▸ WORK INSTRUCTIONS:
Across the entries that follow, work out the number of lines containing the string "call", and state it alone.

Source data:

*** Begin section ***

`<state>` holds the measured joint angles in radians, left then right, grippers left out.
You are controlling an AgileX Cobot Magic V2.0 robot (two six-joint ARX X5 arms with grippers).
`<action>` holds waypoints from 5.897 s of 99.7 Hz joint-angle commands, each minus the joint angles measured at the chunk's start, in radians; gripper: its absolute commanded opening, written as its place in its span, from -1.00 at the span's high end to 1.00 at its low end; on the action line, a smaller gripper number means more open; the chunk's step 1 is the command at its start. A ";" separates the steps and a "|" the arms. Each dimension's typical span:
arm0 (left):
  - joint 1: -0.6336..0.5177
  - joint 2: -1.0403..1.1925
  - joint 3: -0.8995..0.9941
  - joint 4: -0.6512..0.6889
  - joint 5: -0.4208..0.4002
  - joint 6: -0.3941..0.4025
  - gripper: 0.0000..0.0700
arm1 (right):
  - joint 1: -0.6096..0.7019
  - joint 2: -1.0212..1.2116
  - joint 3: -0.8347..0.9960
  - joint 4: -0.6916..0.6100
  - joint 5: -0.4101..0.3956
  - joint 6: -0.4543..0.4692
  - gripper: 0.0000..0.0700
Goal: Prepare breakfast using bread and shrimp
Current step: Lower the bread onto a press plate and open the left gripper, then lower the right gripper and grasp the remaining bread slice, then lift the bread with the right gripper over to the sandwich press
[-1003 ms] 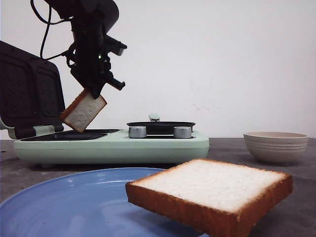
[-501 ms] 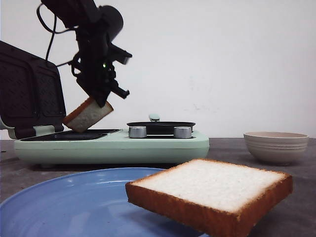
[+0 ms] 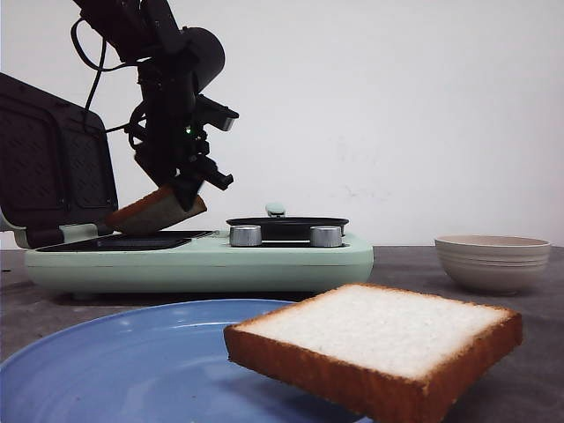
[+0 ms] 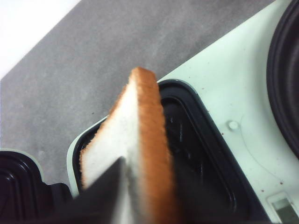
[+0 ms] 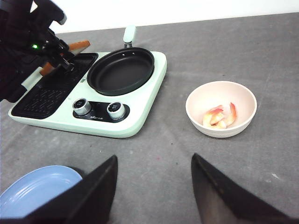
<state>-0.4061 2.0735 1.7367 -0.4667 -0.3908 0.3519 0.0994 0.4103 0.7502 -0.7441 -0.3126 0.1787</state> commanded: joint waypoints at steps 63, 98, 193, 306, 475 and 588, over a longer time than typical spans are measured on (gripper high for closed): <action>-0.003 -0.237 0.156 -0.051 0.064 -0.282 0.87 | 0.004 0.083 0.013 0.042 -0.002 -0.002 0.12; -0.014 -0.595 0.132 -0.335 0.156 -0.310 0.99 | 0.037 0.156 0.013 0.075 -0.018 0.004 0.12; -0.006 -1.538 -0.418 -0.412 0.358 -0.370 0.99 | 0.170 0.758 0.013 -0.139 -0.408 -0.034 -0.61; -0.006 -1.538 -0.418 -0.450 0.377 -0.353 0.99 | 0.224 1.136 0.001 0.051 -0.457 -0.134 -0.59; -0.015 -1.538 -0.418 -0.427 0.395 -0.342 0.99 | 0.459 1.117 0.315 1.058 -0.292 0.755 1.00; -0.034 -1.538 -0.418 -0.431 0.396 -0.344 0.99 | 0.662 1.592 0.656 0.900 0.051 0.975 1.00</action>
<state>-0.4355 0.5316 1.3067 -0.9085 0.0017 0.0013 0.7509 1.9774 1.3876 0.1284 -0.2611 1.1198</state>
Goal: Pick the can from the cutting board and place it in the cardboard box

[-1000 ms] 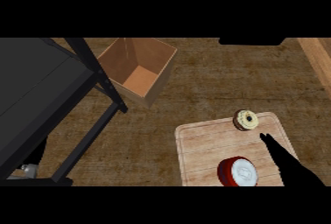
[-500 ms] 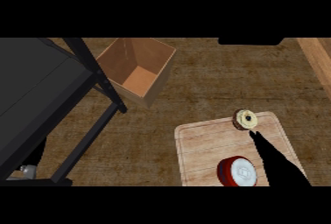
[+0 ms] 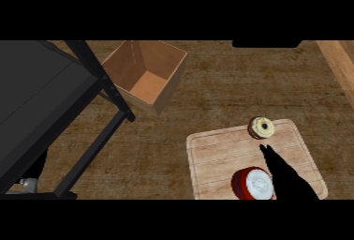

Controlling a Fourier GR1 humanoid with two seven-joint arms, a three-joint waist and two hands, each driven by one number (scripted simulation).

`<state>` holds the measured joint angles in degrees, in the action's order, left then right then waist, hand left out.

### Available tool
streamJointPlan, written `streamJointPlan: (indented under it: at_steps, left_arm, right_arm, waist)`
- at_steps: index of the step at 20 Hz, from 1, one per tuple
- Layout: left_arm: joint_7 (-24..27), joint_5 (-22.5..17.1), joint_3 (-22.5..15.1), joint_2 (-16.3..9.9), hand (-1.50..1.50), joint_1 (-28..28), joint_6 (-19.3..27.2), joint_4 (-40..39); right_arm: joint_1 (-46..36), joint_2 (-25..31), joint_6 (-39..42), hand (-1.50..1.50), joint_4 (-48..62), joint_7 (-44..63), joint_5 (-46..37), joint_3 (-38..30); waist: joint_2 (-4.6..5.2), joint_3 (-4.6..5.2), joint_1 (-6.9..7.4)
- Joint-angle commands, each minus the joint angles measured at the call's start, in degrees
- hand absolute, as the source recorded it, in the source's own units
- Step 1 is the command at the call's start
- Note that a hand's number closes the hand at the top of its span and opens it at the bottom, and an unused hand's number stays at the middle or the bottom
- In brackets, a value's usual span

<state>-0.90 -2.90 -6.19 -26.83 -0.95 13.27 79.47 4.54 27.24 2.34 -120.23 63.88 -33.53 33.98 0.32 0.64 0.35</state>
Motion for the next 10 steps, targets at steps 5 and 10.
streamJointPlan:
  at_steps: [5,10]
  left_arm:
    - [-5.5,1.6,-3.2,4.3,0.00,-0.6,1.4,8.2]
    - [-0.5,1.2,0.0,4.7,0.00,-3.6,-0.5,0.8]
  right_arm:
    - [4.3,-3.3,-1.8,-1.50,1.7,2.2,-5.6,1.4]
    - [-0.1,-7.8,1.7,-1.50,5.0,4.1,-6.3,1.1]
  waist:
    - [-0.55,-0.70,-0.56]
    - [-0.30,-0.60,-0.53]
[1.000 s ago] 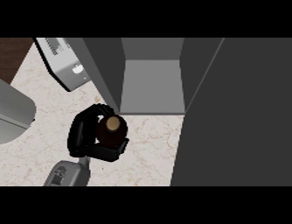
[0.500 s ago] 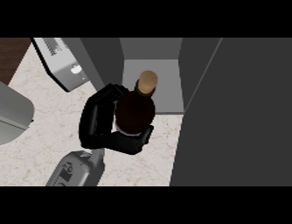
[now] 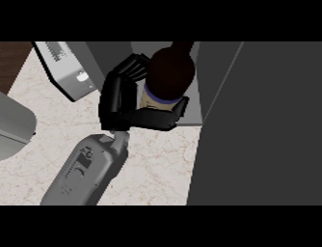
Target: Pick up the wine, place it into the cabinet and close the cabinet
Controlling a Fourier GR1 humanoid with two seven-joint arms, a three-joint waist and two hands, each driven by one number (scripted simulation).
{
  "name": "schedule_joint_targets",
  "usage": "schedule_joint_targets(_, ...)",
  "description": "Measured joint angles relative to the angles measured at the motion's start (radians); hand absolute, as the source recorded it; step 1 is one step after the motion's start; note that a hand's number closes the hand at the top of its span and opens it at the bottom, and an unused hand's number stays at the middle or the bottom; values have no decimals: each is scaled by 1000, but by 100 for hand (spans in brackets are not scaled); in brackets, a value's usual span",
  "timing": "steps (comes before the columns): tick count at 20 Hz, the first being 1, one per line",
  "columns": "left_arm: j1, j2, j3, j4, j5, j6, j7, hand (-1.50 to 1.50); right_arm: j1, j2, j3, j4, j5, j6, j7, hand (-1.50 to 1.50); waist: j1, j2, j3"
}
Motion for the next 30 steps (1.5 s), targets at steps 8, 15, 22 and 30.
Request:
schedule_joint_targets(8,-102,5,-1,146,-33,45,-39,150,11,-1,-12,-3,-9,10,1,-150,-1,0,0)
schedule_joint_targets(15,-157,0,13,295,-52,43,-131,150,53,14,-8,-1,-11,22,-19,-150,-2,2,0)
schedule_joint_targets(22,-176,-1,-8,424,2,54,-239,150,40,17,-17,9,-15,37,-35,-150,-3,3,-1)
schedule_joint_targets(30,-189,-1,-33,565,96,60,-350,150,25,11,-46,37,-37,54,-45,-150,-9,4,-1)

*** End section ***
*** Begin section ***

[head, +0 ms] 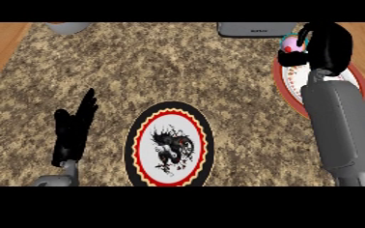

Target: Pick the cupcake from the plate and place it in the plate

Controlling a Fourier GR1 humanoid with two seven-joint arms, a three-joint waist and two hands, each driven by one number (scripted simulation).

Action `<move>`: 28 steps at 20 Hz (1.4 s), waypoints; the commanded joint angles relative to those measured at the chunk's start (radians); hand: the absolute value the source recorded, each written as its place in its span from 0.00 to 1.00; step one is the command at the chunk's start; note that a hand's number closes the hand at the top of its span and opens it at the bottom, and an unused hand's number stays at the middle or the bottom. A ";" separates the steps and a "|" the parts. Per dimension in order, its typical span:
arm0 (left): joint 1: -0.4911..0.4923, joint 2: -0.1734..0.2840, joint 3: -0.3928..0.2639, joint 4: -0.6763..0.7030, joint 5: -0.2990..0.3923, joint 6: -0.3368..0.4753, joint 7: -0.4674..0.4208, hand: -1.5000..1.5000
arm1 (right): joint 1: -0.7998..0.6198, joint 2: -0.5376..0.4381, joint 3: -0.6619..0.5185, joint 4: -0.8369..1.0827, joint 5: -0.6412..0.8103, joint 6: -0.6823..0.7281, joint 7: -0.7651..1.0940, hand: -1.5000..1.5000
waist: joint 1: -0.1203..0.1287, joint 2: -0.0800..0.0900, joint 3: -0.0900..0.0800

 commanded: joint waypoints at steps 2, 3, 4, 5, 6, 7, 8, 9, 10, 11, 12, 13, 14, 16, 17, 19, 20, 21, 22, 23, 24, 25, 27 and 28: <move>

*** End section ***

▸ SOLUTION TO THE EXERCISE:
2